╭─ SUPPLIED DATA
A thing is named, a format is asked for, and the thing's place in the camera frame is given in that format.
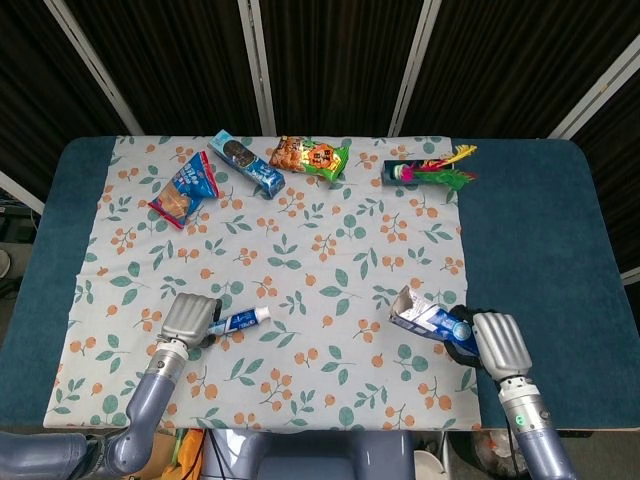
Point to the orange yellow bag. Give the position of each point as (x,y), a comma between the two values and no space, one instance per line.
(187,452)

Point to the blue white toothpaste tube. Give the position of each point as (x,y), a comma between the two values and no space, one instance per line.
(245,317)

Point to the floral print tablecloth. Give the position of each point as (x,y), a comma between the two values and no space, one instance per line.
(300,260)

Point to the white screen frame post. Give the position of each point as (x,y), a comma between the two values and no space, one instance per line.
(600,92)
(20,195)
(92,60)
(631,276)
(257,65)
(415,65)

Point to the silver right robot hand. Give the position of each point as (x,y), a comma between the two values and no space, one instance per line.
(502,345)

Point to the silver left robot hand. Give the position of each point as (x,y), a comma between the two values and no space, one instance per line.
(187,317)

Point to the blue snack package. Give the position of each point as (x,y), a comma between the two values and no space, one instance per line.
(425,320)

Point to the dark green shallow tray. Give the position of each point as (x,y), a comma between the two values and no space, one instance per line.
(395,181)

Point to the white cup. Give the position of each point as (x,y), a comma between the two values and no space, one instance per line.
(426,462)

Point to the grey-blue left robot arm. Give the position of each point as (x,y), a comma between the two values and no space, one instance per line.
(145,400)

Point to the clear plastic trash bag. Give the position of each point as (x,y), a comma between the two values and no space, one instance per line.
(492,450)

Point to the colourful feather shuttlecock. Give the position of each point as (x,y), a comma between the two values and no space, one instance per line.
(407,172)

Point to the green orange snack bag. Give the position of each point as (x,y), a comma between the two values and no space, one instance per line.
(310,157)

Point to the grey-blue robot torso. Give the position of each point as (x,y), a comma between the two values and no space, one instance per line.
(310,455)

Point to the dark teal table cover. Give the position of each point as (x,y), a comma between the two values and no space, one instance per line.
(540,225)

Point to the blue red snack bag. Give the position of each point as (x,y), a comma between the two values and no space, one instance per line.
(190,182)

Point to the blue cookie package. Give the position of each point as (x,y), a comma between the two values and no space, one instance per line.
(250,165)
╰─
Please restate the data word for word, leaving out any picture it holds.

A thing is named, a format is asked for, and the thing's place in the camera frame is given in that format.
Point to the orange yellow bag. Give the position of each point as (x,y), a comma between the two values and no space, one instance per line.
(187,452)

Point to the blue white toothpaste tube. Give the position of each point as (x,y), a comma between the two values and no space, one instance per line.
(245,317)

Point to the floral print tablecloth. Give the position of each point as (x,y), a comma between the two values and no space, one instance per line.
(300,260)

Point to the white screen frame post. Give the position of each point as (x,y), a comma between the two values and no space, one instance per line.
(600,92)
(20,195)
(92,60)
(631,276)
(257,65)
(415,65)

Point to the silver right robot hand. Give the position of each point as (x,y), a comma between the two values and no space, one instance per line.
(502,345)

Point to the silver left robot hand. Give the position of each point as (x,y), a comma between the two values and no space, one instance per line.
(187,317)

Point to the blue snack package. Give the position of each point as (x,y), a comma between the two values and no space, one instance per line.
(425,320)

Point to the dark green shallow tray. Give the position of each point as (x,y), a comma between the two values and no space, one instance per line.
(395,181)

Point to the white cup. Give the position of each point as (x,y), a comma between the two values and no space, one instance per line.
(426,462)

Point to the grey-blue left robot arm. Give the position of each point as (x,y), a comma between the two values and no space, one instance per line.
(145,400)

Point to the clear plastic trash bag. Give the position of each point as (x,y), a comma between the two values and no space, one instance per line.
(492,450)

Point to the colourful feather shuttlecock. Give the position of each point as (x,y), a comma between the two values and no space, one instance per line.
(407,172)

Point to the green orange snack bag. Give the position of each point as (x,y), a comma between the two values and no space, one instance per line.
(310,157)

Point to the grey-blue robot torso. Give the position of each point as (x,y), a comma between the two values and no space, one instance per line.
(310,455)

Point to the dark teal table cover. Give the position of each point as (x,y), a comma between the two values and no space, one instance per line.
(540,225)

Point to the blue red snack bag. Give the position of each point as (x,y), a comma between the two values and no space, one instance per line.
(190,182)

Point to the blue cookie package. Give the position of each point as (x,y), a comma between the two values and no space, one instance per line.
(250,165)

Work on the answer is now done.